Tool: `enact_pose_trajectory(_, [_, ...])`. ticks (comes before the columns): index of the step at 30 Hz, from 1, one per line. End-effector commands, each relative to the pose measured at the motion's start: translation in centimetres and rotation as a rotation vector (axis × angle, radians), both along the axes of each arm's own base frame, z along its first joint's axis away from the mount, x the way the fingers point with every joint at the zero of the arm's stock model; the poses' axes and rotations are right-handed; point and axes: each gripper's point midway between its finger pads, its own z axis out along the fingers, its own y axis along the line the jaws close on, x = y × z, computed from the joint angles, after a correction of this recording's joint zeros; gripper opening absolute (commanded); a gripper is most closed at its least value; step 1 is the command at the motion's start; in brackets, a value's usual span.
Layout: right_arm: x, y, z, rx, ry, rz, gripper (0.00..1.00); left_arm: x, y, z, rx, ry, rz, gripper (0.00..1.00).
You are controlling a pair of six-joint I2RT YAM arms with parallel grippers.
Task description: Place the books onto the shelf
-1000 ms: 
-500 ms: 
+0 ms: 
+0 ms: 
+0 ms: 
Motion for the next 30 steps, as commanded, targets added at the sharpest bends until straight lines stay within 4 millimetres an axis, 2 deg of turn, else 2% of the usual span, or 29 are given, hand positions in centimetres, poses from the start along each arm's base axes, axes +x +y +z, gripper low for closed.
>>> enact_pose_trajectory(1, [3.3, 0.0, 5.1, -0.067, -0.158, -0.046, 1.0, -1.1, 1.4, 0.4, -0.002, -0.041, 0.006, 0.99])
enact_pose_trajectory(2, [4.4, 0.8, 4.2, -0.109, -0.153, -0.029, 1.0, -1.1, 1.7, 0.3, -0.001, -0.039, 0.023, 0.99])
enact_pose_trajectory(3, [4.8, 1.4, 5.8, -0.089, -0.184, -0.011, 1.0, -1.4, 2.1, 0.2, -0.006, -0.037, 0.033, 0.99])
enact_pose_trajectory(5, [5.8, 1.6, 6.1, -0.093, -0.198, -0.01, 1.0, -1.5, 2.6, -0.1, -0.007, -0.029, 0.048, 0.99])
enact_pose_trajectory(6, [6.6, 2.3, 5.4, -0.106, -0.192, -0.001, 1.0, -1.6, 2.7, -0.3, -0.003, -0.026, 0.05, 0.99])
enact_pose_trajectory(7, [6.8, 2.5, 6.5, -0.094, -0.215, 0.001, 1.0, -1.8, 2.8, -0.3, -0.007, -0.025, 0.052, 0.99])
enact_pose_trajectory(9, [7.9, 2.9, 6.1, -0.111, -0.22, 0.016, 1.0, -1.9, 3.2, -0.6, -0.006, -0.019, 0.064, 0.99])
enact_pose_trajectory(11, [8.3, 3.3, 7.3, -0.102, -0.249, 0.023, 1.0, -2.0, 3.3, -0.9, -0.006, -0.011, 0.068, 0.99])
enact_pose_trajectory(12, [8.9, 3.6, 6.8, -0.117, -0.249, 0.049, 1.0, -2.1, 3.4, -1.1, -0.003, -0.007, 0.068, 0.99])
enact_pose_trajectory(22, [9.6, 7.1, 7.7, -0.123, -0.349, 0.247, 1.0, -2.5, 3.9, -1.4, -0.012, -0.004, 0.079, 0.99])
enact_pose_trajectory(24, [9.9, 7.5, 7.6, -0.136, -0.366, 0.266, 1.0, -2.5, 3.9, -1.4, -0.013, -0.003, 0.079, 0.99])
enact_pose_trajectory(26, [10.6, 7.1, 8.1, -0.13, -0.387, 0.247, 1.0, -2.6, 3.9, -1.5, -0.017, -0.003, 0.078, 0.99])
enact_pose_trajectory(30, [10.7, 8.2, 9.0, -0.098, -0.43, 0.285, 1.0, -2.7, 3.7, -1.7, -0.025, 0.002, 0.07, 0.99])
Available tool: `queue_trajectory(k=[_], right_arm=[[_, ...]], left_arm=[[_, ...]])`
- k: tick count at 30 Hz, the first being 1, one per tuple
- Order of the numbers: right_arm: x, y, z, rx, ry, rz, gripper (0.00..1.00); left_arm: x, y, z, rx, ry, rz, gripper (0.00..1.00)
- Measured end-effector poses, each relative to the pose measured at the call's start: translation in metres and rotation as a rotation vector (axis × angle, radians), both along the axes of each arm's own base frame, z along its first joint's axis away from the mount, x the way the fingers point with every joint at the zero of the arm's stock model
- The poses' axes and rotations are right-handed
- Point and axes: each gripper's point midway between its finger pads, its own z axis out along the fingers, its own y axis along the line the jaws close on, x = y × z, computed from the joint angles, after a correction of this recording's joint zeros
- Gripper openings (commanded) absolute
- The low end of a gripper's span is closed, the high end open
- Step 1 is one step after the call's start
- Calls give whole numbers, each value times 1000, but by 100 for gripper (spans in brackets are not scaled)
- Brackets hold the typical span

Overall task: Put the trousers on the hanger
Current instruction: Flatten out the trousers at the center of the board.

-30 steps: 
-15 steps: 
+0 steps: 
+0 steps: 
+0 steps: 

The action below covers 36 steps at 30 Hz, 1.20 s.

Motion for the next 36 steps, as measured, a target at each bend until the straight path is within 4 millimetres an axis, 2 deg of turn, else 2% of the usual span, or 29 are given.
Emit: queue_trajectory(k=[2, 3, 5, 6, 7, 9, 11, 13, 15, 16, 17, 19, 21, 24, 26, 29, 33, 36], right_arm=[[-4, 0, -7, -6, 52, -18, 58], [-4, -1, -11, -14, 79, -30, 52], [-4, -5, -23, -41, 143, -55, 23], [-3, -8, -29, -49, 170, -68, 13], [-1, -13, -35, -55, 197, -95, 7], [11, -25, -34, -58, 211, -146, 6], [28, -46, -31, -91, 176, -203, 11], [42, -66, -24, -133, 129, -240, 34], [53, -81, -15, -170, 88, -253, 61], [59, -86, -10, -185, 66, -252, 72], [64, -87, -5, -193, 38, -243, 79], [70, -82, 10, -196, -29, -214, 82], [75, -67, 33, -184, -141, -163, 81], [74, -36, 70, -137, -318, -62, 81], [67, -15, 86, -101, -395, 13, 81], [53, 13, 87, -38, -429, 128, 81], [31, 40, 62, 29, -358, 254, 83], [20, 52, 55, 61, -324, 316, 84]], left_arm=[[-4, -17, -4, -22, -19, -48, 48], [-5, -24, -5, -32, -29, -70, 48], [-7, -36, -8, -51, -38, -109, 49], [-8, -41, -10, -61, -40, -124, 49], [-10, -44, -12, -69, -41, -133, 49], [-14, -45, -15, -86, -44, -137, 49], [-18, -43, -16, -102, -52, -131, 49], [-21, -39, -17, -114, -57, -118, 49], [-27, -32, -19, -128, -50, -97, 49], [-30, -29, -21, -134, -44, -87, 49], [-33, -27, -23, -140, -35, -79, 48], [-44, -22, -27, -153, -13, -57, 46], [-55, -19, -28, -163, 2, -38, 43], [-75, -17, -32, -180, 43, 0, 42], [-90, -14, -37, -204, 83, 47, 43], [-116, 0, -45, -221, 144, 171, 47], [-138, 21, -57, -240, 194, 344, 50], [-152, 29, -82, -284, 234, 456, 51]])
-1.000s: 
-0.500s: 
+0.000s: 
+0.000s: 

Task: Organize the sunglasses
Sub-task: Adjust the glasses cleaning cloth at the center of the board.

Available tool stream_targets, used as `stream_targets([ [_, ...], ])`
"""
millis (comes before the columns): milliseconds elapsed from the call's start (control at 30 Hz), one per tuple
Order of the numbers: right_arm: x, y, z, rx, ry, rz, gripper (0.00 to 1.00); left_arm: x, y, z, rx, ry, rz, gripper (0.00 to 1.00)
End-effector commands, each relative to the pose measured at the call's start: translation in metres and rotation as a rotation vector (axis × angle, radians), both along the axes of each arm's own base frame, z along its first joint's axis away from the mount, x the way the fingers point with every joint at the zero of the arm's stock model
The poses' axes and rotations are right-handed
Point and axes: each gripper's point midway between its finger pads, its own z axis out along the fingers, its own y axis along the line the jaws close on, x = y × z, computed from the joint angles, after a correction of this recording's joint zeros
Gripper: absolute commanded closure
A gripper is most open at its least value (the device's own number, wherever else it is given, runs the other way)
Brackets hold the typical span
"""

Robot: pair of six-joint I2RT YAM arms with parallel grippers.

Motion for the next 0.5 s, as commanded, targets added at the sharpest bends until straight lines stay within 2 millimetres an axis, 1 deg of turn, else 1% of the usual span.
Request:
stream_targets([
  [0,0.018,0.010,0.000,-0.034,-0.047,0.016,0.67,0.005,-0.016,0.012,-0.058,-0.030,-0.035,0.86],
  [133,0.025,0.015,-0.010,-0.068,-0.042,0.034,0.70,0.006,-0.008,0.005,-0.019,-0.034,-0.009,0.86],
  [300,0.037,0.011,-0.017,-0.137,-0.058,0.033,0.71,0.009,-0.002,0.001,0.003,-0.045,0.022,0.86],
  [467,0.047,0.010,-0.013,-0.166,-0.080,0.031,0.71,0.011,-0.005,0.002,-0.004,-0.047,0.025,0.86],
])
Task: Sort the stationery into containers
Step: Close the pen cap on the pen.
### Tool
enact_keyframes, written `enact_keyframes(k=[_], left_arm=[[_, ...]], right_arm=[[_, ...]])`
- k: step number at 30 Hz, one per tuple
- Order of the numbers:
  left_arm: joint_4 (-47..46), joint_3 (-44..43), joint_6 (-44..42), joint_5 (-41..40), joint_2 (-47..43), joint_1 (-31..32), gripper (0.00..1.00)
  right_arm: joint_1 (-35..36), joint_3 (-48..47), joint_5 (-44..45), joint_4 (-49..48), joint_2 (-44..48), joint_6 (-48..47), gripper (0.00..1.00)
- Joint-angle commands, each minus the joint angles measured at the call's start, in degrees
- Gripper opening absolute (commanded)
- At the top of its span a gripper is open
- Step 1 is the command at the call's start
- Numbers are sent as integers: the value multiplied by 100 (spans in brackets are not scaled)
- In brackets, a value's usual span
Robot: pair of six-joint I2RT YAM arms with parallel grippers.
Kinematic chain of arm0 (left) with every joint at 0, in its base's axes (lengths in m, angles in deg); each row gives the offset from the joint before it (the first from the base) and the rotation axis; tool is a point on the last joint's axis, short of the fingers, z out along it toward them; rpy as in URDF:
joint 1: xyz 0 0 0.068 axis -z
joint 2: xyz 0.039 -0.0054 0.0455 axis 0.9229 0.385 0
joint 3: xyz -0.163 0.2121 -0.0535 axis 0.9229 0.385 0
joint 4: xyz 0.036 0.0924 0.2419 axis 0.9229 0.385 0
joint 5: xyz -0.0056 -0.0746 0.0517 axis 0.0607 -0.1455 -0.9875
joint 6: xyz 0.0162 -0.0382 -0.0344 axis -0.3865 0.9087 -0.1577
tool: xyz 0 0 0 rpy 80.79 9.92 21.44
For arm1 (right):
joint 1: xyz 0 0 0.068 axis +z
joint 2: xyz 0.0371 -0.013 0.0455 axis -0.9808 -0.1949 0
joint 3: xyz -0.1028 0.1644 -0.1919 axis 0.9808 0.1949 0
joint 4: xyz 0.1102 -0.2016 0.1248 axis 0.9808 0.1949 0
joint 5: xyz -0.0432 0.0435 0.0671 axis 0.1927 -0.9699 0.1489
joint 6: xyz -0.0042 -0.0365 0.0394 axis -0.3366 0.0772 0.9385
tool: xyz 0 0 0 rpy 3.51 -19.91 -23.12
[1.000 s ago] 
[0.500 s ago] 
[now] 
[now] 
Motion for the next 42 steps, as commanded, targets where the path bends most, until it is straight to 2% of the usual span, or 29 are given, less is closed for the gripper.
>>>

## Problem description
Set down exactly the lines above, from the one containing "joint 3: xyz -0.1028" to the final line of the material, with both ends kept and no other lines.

## Response to the exercise
joint 3: xyz -0.1028 0.1644 -0.1919 axis 0.9808 0.1949 0
joint 4: xyz 0.1102 -0.2016 0.1248 axis 0.9808 0.1949 0
joint 5: xyz -0.0432 0.0435 0.0671 axis 0.1927 -0.9699 0.1489
joint 6: xyz -0.0042 -0.0365 0.0394 axis -0.3366 0.0772 0.9385
tool: xyz 0 0 0 rpy 3.51 -19.91 -23.12
[1.000 s ago] 
[0.500 s ago] 
[now] 
[now] 
Motion for the next 42 steps, as commanded, targets where the path bends most, until it is straight to 2% of the usual span, or 29 are given, less is closed for the gripper.
>>>

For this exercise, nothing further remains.